Hungría, Holanda y Brasil también han brillado
El concepto de equipo que encantó durante un Mundial pero no ganó fue prácticamente creado por Hungría en 1954. En aquel Mundial, liderado por el legendario Ferenc Puskás, que hoy es nombrado el premio al gol más bonito del año de la FIFA, la selección húngara superó a sus oponentes en el camino a la final. Uno de ellos, de hecho, fue Brasil, derrotado por 4-2 en los cuartos de final de la edición disputada en Suiza.
En la decisión, los húngaros acabaron derrotados por la misma Alemania Occidental a la que humillaron en la fase inicial. El primer duelo, disputado contra el filial alemán, acabó con victoria por 8-3. En la final, Hungría lideró 2-0 y sufrió una remontada para terminar subcampeón con una derrota por 3-2. A día de hoy, aquella selección húngara, con la increíble cifra de 27 goles marcados en sólo cinco partidos, es el mejor ataque de la historia de los Mundiales en una misma edición. Argentina, el mejor ataque de la presente edición y que tendrá disponible un inédito octavo partido en la búsqueda del trofeo, deberá marcar ocho goles en la final contra España para igualar la actuación de Hungría en 1954.
Dirigido por el técnico Telê Santana, el equipo canario con Zico, Júnior (ambos en la foto), Sócrates y Falcão, entre otros, forma parte del selecto grupo de equipos que encantaron al mundo, pero no levantaron la copa. imago sportfotodienst
Veinte años después de aquella actuación, otro equipo europeo ganó corazones pero no el trofeo. Holanda tuvo su generación dorada, forjada principalmente por el técnico Rinus Michels y el Ajax a principios de la década. La estrella lució el 14: Johan Cruijff dirigió a un equipo que, además de jugar muy bien y marcar muchos goles (fueron 15 en aquel Mundial), tenía un estilo de juego diferente, que recibió el sobrenombre de La Naranja Mecánica, pues funcionaba a la perfección en un esquema sin posiciones fijas en el campo.

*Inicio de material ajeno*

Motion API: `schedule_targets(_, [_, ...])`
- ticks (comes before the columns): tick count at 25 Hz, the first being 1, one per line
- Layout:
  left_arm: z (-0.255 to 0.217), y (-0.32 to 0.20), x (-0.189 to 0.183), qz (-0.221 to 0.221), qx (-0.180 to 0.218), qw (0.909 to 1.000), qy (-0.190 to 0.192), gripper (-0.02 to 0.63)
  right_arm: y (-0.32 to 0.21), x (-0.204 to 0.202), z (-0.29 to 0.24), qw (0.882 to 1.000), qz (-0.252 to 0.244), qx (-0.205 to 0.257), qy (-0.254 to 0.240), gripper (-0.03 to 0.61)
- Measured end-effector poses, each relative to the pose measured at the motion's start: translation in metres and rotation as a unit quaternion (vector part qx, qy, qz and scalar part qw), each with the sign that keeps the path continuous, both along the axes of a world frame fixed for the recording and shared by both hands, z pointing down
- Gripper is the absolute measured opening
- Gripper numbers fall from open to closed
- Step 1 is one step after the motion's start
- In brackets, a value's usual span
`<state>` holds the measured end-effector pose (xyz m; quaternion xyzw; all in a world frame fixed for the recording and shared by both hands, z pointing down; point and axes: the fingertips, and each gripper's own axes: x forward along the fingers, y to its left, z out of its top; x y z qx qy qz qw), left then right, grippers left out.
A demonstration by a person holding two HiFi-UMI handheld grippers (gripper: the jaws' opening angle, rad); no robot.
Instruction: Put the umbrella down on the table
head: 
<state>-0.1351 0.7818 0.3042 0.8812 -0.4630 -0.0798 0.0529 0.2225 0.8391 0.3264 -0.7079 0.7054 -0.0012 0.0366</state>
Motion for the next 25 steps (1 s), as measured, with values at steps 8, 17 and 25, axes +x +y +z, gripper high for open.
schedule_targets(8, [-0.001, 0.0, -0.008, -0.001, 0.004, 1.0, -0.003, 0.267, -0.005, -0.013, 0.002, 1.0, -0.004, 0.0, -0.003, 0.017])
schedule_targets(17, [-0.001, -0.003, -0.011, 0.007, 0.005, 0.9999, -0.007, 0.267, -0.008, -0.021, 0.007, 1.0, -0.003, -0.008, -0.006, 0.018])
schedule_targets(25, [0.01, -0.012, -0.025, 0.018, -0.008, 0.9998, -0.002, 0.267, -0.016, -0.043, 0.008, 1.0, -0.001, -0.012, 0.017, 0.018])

Una victoria por 2-0 contra Brasil, defensor del título, envió a Holanda a la final contra los anfitriones de Alemania Occidental. En la decisión, tras salir adelante, el equipo dio la vuelta y quedó en segundo lugar. El país volvería a ser subcampeón en la siguiente edición, nuevamente contra el equipo local, en este caso Argentina, pero sin ser tan encantador y sin Cruijff.
En 1982, Brasil tenía el papel de llenar los ojos del público. El famoso equipo de Telê Santana brindó espectáculo y superó a un rival tras otro, marcando numerosos goles, algunos de los cuales fueron obras maestras. Después de anotar 3-1 ante la Argentina de Maradona, que era la vigente campeona, la selección brasileña sólo necesitó un empate ante Italia para avanzar a las semifinales. Pero una dolorosa derrota por 3-2, con tres goles del verdugo Paolo Rossi, representó el final del camino para el equipo y una frustración para una legión de hinchas que fueron conquistados por el equipo que tenía a Falcão, Zico, Sócrates y Júnior, entre otros nombres. Aunque jugó dos partidos menos que los equipos que avanzaron, Brasil terminó ese Mundial con el mejor ataque, con 15 goles marcados en cinco partidos.